Input produksi merupakan berbagai faktor produksi yang mempengaruhi
besarnya nilai tambah yang diciptakan. Penggunaan input produksi berupa
singkong, tenaga kerja, bahan pembantu lainnya dengan jumlah yang berbeda
akan berpengaruh terhadap besarnya nilai tambah yang diciptakan dan besarnya
nilai tambah yang dialokasikan kepada pekerja dan pengusaha. Selain itu
teknologi yang digunakan juga berpengaruh pada besarnya nilai tambah yang
diciptakan. Teknologi yang digunakan berhubungan dengan faktor konversi.
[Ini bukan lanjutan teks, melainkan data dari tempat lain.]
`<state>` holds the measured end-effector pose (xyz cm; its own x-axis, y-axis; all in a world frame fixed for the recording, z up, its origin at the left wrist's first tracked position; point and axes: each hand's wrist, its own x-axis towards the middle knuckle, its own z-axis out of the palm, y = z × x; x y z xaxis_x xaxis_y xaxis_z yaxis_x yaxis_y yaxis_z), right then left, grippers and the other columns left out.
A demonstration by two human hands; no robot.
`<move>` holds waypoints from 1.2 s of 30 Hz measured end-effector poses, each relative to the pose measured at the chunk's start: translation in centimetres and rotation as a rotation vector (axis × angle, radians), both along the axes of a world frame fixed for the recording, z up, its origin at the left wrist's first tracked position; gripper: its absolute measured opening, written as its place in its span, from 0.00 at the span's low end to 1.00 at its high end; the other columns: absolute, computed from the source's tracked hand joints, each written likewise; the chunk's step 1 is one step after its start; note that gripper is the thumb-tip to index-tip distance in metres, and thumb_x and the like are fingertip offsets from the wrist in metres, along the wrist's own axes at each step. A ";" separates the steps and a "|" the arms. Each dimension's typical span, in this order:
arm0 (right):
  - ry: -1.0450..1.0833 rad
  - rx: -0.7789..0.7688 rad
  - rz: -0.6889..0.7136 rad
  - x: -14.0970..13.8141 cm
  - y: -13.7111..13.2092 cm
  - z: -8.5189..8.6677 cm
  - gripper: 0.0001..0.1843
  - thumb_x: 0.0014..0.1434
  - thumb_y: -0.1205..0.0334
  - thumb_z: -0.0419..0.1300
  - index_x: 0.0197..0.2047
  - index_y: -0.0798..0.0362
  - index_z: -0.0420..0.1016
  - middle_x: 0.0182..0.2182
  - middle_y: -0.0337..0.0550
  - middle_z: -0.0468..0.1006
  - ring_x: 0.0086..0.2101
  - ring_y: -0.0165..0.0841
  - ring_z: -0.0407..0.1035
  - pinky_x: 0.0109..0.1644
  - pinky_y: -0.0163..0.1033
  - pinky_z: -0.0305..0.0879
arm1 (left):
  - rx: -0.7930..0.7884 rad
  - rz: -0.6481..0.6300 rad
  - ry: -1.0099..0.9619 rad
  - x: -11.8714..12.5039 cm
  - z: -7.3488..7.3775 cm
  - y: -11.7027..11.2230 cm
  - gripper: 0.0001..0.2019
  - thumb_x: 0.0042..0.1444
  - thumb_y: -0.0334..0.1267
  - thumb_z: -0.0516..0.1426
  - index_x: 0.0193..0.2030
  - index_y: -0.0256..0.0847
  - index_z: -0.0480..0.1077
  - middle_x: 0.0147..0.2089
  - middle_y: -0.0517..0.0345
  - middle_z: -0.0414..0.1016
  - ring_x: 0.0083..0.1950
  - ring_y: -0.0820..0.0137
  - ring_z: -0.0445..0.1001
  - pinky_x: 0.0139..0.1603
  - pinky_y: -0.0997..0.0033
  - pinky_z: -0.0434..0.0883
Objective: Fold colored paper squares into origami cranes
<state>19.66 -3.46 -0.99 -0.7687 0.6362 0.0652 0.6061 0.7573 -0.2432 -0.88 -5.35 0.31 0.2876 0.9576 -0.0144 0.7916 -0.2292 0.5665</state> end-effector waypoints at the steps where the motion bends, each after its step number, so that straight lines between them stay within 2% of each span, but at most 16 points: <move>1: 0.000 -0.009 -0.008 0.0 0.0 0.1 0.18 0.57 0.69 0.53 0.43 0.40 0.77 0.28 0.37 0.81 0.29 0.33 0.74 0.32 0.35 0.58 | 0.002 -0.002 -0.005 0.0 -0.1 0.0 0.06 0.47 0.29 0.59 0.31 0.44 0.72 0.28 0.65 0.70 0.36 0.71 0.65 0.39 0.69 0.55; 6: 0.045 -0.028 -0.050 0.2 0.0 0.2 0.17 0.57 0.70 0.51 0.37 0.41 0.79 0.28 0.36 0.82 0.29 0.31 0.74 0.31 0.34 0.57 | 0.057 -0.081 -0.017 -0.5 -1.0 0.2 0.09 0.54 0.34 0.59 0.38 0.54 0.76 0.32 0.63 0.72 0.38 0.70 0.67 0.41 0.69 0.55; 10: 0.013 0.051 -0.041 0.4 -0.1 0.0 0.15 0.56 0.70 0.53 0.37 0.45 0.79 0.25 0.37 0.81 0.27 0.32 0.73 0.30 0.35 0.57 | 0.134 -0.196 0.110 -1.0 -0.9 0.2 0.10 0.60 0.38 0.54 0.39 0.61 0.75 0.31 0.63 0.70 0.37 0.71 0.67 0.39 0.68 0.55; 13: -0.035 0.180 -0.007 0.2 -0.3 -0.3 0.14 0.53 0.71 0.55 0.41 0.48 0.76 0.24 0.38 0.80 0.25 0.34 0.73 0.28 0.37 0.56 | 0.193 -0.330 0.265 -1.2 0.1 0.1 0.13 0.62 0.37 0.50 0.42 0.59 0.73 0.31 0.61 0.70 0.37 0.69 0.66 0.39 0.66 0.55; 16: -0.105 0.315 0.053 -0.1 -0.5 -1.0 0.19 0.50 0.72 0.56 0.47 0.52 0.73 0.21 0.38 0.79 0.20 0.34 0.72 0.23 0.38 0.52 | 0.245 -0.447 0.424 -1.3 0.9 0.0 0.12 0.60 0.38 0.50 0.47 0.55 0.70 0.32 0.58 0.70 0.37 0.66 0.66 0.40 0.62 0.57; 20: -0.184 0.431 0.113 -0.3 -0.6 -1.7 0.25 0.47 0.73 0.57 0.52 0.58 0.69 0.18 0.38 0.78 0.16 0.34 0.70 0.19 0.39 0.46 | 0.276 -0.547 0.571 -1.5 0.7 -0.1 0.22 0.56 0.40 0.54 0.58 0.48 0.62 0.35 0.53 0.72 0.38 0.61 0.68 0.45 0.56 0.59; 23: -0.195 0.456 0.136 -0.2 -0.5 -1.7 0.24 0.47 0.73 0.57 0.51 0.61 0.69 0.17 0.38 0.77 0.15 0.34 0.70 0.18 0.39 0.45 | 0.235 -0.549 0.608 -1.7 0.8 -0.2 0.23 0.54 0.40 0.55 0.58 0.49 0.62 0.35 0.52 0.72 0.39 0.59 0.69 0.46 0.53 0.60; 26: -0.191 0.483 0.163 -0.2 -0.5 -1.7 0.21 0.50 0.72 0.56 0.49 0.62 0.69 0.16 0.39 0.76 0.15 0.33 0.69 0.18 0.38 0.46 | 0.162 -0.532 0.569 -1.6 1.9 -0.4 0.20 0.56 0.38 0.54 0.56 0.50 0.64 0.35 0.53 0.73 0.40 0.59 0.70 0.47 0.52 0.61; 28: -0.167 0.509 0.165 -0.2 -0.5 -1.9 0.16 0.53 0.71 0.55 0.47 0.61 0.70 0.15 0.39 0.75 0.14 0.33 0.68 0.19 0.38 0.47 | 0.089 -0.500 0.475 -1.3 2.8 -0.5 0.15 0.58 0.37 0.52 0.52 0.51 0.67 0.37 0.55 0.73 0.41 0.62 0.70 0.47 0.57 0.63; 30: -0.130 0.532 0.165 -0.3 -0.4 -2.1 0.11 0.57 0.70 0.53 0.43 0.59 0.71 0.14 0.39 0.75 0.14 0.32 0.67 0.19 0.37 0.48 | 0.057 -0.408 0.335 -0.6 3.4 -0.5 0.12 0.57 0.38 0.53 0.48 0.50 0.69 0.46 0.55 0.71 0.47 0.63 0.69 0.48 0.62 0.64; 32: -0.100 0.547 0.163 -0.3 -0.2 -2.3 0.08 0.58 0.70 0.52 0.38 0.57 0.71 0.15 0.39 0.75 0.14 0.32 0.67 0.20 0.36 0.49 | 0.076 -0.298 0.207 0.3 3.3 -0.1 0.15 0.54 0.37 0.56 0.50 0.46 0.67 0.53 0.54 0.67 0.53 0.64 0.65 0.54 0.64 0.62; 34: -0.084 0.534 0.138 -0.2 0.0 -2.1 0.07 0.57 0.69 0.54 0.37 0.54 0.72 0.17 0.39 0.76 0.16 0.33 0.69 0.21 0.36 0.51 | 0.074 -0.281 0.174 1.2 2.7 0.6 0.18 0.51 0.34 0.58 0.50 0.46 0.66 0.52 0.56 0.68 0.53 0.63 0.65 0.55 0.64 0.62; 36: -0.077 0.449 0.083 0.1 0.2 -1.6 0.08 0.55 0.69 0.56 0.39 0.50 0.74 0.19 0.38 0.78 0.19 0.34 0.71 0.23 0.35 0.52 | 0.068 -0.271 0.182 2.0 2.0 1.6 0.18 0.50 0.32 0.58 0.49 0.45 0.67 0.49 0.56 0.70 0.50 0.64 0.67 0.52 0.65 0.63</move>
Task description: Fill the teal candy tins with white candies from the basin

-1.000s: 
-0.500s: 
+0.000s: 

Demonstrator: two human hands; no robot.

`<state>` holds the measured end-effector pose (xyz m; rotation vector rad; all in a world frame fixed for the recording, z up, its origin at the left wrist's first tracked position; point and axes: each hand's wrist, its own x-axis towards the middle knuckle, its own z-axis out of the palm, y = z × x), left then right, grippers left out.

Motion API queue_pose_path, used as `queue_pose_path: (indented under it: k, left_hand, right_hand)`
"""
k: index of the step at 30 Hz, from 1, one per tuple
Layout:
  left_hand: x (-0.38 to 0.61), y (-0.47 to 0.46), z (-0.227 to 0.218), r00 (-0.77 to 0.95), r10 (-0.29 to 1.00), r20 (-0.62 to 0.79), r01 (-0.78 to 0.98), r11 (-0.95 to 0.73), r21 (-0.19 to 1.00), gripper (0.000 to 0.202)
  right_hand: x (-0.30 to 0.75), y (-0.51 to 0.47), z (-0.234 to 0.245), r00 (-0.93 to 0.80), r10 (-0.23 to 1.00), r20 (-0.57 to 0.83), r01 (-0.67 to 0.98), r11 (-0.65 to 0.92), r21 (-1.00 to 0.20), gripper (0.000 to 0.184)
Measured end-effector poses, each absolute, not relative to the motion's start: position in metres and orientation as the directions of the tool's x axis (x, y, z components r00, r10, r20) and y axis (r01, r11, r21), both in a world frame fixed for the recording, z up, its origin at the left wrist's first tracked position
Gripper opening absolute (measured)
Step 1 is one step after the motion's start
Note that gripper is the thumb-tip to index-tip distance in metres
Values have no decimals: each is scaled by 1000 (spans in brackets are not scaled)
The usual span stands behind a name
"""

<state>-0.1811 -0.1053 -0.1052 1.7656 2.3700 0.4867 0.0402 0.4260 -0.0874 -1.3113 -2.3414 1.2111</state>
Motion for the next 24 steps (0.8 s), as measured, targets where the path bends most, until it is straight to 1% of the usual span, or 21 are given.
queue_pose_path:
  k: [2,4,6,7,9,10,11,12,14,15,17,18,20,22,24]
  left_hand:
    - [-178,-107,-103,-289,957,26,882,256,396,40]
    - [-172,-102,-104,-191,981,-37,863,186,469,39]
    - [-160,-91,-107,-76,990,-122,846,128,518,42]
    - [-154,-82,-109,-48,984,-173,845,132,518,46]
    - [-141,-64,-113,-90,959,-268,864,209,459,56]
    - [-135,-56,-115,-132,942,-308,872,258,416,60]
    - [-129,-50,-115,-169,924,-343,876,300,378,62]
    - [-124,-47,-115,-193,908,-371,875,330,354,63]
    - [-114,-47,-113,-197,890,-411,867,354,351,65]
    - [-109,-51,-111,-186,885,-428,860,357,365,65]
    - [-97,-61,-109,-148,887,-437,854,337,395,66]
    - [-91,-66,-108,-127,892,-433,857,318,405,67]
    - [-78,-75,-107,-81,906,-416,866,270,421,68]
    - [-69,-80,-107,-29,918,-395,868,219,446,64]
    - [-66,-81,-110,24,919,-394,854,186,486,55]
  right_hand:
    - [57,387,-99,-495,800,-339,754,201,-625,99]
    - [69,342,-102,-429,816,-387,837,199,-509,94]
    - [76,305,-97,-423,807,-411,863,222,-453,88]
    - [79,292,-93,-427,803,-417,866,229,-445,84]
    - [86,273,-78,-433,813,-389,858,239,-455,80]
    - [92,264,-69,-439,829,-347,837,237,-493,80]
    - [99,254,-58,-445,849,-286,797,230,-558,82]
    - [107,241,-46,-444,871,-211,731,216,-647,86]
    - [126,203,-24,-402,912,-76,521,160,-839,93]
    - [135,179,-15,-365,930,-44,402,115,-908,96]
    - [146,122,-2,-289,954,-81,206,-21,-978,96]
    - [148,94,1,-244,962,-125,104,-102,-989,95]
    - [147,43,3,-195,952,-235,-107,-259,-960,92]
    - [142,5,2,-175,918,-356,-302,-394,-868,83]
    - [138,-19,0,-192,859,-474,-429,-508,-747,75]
Penggunaan teknologi yang relatif sama akan menghasilkan faktor konversi
dengan nilai yang sama. Penggunaan input produksi dengan jumlah yang
berbeda juga akan menghasilkan jumlah output produksi yang berbeda. Output
produksi berupa tepung tapioka memiliki tekstur yang kasar dengan warna putih
bersih dan kering.

METODE PENELITIAN
Lokasi dan Waktu Penelitian
Penelititan dilakukan pada unit pengolahan pengolahaan ubi kayu menjadi
tepung tapioka di Kecamatan Sukaraja, Kabupaten Bogor tepatnya di Desa
Cijujung dan Desa Pasir Laja. Pengumpulan data dimulai dari bulan September
hingga November 2013. Lokasi tersebut dipilih karena pertimbangan sebagai
berikut:
1. Bogor merupakan salah satu daerah penghasil tepung tapioka di Jawa Barat.
2. Kecamatan Sukaraja merupakan daerah sentra penghasil tepung tapioka di
Bogor.
3. Desa Cijujung dan Desa Pasir Laja merupakan desa yang memiliki unit
pengolahan tapioka terbanyak di Kecamatan Sukaraja.